Le titre In bianco e nero (En blanc et noir) exprime littéralement ce qui se passe sur scène, à savoir la transition transparente entre deux extrêmes du son musical : d’une part, le son instrumental, totalement incarné, caractérisé par la présence physique de l’interprète et du geste qui produit le son, et, d’autre part, le son électronique, totalement désincarné, et l’absence de la physicalité de l’interprète et de l’instrument.

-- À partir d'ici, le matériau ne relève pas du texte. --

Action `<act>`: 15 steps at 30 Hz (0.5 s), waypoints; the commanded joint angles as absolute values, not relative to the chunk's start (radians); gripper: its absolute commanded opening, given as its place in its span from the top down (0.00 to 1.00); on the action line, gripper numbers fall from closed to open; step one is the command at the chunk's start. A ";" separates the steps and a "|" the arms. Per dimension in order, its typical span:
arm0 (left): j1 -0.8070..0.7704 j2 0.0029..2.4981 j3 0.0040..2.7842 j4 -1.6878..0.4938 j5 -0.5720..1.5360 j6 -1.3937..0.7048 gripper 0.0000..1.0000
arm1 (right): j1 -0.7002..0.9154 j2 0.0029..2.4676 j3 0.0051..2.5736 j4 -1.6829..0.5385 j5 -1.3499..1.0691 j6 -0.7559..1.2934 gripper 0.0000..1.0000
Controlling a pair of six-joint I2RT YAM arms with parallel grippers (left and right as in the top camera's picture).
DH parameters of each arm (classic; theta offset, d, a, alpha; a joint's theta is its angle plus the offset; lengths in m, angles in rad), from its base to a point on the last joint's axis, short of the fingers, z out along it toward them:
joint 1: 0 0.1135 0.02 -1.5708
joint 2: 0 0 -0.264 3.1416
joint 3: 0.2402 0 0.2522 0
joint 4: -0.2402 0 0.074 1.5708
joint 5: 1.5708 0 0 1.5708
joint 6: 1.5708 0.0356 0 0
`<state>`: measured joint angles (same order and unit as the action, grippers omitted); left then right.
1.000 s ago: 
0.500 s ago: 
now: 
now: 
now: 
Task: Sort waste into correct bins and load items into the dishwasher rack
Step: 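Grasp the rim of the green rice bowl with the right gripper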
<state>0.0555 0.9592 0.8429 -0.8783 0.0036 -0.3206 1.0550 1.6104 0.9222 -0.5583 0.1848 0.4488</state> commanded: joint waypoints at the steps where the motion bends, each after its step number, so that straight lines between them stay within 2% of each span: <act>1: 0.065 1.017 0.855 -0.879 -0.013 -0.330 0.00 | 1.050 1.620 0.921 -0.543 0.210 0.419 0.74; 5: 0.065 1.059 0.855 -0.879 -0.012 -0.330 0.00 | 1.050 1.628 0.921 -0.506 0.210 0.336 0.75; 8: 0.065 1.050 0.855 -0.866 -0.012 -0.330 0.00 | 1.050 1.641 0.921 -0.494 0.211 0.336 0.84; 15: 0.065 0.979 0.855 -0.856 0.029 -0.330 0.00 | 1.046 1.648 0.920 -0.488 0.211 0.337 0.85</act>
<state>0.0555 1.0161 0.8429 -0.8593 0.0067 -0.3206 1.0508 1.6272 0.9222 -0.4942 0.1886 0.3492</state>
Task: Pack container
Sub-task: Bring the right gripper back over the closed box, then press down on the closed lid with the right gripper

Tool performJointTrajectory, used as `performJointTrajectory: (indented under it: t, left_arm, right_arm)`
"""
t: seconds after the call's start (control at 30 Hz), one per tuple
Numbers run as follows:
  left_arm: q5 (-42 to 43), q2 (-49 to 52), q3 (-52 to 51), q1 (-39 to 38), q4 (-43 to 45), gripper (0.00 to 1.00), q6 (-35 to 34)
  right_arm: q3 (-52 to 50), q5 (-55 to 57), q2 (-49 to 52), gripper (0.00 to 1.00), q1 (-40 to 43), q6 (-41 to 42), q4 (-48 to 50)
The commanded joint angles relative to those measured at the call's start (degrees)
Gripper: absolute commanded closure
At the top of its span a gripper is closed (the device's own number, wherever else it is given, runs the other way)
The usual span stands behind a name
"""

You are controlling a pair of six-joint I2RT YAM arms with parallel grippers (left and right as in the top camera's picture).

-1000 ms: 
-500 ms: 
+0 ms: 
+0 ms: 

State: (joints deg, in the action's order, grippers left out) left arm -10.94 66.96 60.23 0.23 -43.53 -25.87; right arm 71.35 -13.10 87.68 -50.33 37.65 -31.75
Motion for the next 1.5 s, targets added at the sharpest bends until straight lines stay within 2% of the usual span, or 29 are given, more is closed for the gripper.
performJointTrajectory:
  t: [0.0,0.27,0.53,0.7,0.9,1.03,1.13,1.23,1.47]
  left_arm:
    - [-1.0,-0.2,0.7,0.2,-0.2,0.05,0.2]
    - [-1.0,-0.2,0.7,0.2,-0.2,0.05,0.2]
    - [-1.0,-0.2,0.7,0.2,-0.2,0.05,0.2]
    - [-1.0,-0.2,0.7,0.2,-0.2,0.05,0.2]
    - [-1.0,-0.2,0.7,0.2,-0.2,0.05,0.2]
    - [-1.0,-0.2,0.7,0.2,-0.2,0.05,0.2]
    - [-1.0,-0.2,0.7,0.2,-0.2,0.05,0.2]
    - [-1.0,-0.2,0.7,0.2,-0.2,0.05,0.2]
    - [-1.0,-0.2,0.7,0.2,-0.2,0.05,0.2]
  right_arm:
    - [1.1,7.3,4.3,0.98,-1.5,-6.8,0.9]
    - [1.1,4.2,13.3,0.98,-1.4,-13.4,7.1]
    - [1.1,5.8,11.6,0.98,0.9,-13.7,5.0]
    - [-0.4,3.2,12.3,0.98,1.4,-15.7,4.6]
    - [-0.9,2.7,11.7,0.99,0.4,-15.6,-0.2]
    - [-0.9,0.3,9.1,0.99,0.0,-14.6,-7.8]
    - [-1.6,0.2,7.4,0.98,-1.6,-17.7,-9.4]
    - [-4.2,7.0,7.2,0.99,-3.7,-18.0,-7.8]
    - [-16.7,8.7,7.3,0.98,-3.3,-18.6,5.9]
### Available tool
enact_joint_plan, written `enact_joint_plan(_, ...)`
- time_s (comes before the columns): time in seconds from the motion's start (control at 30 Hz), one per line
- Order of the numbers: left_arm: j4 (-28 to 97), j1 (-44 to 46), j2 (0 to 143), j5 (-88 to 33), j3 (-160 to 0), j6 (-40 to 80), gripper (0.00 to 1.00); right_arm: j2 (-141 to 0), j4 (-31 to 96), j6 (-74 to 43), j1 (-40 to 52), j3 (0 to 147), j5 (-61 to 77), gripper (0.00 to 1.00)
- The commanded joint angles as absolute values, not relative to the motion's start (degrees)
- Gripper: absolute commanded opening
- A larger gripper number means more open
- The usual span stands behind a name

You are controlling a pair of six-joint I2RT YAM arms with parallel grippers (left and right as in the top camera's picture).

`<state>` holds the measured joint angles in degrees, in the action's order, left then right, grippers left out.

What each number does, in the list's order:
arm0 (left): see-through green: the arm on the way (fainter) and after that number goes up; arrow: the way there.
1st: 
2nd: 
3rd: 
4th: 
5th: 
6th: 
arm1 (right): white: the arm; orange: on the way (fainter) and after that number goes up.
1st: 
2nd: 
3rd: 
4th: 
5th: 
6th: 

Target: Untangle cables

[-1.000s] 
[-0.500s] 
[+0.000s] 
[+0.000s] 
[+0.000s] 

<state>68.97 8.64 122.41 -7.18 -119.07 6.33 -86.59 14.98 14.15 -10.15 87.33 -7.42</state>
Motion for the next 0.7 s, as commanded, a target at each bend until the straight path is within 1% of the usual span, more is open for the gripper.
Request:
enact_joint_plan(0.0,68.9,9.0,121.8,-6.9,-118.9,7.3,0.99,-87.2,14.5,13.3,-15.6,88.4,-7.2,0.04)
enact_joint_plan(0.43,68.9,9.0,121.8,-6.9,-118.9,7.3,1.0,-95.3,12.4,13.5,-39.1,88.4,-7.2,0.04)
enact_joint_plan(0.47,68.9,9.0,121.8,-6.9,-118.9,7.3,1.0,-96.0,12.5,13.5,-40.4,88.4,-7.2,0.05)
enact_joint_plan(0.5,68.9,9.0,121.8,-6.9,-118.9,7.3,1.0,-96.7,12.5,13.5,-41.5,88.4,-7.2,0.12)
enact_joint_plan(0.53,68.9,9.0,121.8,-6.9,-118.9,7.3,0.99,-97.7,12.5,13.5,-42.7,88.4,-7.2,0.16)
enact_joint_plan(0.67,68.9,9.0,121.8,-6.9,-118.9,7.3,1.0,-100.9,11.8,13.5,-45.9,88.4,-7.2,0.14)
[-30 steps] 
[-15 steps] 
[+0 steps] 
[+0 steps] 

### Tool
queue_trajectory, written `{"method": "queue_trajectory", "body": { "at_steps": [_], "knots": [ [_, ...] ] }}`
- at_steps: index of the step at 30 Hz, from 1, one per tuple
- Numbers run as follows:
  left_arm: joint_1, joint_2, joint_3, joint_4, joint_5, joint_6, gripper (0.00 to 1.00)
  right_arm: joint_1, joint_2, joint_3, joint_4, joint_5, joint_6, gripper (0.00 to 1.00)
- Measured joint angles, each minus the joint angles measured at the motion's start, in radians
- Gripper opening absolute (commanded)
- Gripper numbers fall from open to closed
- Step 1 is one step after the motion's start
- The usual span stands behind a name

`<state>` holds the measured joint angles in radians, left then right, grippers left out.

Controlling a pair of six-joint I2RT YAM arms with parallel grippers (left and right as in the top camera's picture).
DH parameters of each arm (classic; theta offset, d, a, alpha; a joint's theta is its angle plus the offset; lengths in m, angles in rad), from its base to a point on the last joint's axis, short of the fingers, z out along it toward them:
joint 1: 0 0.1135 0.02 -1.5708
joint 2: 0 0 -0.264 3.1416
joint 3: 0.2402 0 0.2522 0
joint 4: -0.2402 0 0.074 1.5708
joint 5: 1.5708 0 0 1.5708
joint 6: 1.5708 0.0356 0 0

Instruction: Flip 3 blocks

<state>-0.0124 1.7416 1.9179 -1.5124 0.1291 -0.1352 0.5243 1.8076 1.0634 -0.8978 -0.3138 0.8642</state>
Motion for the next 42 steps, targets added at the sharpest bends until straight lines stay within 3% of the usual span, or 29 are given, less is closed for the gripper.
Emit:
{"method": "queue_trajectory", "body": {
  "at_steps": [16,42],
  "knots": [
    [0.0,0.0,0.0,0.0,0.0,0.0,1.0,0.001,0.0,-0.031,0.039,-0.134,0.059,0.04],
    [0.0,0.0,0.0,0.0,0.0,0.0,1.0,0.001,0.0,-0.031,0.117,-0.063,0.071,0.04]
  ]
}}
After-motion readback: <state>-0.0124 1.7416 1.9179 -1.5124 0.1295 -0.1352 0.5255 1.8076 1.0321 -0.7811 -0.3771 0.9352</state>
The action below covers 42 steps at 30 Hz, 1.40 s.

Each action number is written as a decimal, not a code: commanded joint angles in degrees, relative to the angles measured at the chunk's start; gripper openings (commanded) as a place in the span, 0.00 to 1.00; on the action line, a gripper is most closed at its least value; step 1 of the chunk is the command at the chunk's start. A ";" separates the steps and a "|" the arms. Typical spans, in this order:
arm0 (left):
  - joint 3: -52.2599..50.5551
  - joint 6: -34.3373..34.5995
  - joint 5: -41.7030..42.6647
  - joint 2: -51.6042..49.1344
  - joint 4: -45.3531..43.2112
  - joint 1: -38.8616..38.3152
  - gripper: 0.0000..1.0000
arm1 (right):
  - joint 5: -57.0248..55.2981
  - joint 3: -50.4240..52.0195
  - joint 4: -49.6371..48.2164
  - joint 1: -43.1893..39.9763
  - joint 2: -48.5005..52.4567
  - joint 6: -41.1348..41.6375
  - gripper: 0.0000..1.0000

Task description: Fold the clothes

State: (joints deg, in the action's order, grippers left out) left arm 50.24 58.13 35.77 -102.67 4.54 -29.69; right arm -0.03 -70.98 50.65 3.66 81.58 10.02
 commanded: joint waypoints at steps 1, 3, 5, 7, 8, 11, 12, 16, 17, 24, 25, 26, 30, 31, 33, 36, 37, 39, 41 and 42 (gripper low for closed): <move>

Là où le son instrumental se produit dans la lumière, le son électronique se produit dans l’obscurité. L’une des idées de ce travail est l’exploration du contraire de la musique mixte : on essaie ici de faire ressortir les propriétés du son instrumental et du son électronique par différence, et par l’absence ou la présence d’un corps instrumental et d’un musicien qui produit le son avec le geste. La séparation nette est également exprimée visuellement avec le passage entre la lumière et l’obscurité, entre le clair et l’obscur – sans que l’on sache si le plus obscur est la corporéité instrumentale dans sa richesse inépuisable, ou l’électronique qui sépare le son de la relation de cause à effet avec un geste et un instrument physiquement présents sur scène. Pour cette raison, ce qui est proprement électronique ne cherche pas à se rattacher à une cause instrumentale ou à un lieu de rayonnement sonore, mais se situe à la plus grande distance possible de la nature organique de l’instrument, dans laquelle réside également la nature organique du lieu et du regard.
Francesca Verunelli, note de programme du concert ManiFeste du 25 juin 2022, dans la Grande Salle du Centre Pompidou.